If a fifth-place England could manage to get 11 players selected on the 2021 Lions despite just two Six Nations wins, the expectation now is they can enjoy an even bigger representation on the back of a four-win, second-place campaign.
Itoje has proven himself as captaincy material and has more to offer than Ireland’s Caelan Doris while at the other end of the spectrum, Tom Roebuck and Pollock will be optimistic about being bolter selections.
In between, there is a plethora of fine candidates including tighthead Stuart. The 2023 Dan Cole recall meant it has taken him time for Stuart to shine but he is now one of England’s most consistent players and will be heading to Australia.
Ben Curry is another underappreciated jewel, as is Chandler Cunningham-South, who will travel along with backbone types such as Genge, Tom Curry and Ben Earl. So much for the Irish/Scots-heavy Lions predictions at the start of the season. England will very much have a dominant say.
?? Scoring two tries to mark your debut! That’s just what Henry Pollock did for England in a huge victory against Wales in Cardiff ?#Breitling #DefiningMoment @Breitling pic.twitter.com/xiTzyrVfaS
— Guinness Men’s Six Nations (@SixNationsRugby) March 15, 2025
Can we play you every week?
The media box at Principality Stadium is not for the faint-hearted as it has fans surrounding it on all four sides and the atmosphere can be bawdy, to say the least with the drinks flowing and the old enemy in town.

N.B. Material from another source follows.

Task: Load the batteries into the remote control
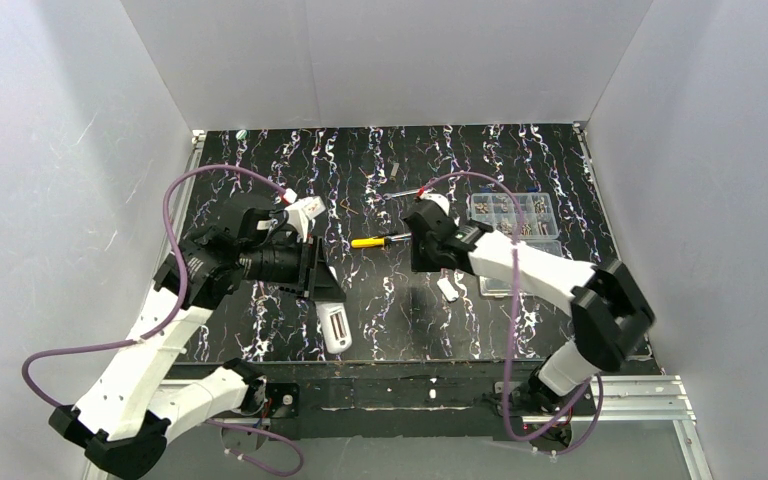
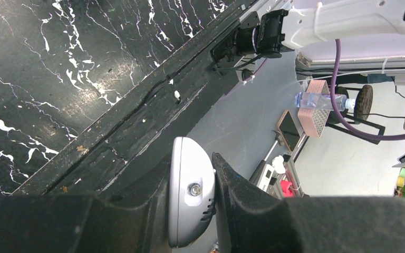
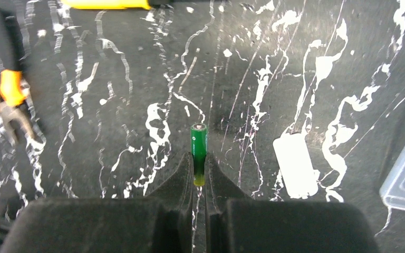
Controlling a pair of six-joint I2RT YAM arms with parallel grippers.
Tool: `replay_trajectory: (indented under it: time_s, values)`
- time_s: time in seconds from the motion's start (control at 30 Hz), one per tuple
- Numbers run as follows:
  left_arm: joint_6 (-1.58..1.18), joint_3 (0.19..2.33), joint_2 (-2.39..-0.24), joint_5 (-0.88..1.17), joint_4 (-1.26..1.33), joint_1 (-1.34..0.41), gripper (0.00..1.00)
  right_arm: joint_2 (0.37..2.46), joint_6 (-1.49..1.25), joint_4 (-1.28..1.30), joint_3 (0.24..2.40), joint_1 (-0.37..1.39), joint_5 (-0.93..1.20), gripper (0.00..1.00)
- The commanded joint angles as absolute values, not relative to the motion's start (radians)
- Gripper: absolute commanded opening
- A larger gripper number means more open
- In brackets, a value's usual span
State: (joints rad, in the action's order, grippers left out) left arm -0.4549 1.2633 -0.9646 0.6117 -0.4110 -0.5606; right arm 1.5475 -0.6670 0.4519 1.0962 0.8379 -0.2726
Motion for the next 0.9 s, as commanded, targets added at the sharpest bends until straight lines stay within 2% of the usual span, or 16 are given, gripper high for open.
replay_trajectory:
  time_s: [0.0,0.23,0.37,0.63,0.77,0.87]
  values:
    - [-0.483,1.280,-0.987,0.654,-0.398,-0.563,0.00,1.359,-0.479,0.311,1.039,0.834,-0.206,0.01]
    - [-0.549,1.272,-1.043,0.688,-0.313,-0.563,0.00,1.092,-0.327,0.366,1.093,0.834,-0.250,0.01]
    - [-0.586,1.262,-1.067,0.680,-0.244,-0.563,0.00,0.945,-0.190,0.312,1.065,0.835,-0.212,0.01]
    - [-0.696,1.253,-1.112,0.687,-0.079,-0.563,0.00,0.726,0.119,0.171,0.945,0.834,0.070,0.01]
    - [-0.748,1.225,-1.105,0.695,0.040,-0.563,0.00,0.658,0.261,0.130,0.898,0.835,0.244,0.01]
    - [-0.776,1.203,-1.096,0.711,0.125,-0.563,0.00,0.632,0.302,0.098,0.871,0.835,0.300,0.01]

There were plenty of ‘stick your f-ing chariot up your arse’ references to be heard on Saturday, but no one could have predicted what would later transpire, several Welsh fans voting with their feet and walking out in disgust when the first of the Pollock tries was scored less than 15 minutes from the finish.

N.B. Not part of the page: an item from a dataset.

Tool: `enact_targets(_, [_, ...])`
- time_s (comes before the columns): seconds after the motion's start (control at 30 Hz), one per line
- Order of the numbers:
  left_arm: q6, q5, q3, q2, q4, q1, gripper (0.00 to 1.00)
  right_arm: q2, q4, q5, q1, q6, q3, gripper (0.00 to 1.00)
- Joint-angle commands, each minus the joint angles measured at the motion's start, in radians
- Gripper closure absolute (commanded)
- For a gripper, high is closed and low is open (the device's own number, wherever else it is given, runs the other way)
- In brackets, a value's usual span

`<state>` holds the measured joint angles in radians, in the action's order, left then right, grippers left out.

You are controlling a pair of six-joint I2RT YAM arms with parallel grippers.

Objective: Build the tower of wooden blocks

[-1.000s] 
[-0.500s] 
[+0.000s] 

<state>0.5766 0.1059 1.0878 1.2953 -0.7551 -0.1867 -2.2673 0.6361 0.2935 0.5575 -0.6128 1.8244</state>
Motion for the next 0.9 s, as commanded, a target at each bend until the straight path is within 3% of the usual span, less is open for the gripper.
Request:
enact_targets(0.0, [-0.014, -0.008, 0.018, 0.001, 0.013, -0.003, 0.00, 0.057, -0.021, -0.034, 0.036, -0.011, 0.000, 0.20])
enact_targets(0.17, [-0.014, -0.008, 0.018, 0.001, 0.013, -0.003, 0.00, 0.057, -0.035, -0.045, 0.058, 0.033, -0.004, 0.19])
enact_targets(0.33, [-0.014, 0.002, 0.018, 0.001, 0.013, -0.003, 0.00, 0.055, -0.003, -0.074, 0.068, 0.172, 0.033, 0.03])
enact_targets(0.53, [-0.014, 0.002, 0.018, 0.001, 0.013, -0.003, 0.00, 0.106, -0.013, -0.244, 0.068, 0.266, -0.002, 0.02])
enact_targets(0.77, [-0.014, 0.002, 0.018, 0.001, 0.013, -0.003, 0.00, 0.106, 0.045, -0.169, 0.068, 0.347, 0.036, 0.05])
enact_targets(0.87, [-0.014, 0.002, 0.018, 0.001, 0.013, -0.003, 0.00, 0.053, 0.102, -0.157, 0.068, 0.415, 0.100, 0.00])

It was a sight to behold and a sad reflection on the doldrums the Welsh are now enduring having incredibly lost 17 Test matches in a row.
Borthwick tried to soften the blow in the aftermath, revealing that he had told the interim Welsh boss Matt Sherratt that England had endured a similar home humiliation when France put 50 on them at Twickenham in Six Nations 2023.
England have certainly turned their fortunes around in the two years since then, but it’s difficult to envisage a similar transformation for Wales as their regional system isn’t what it needs to be to quicken the recovery.
What it meant on Saturday was that the closing minutes unfolded with delirious England fans chiding the exiting Welsh supporters with shouts of “Can we play you every week?” It was a brutal confirmation of the English supremacy on the day.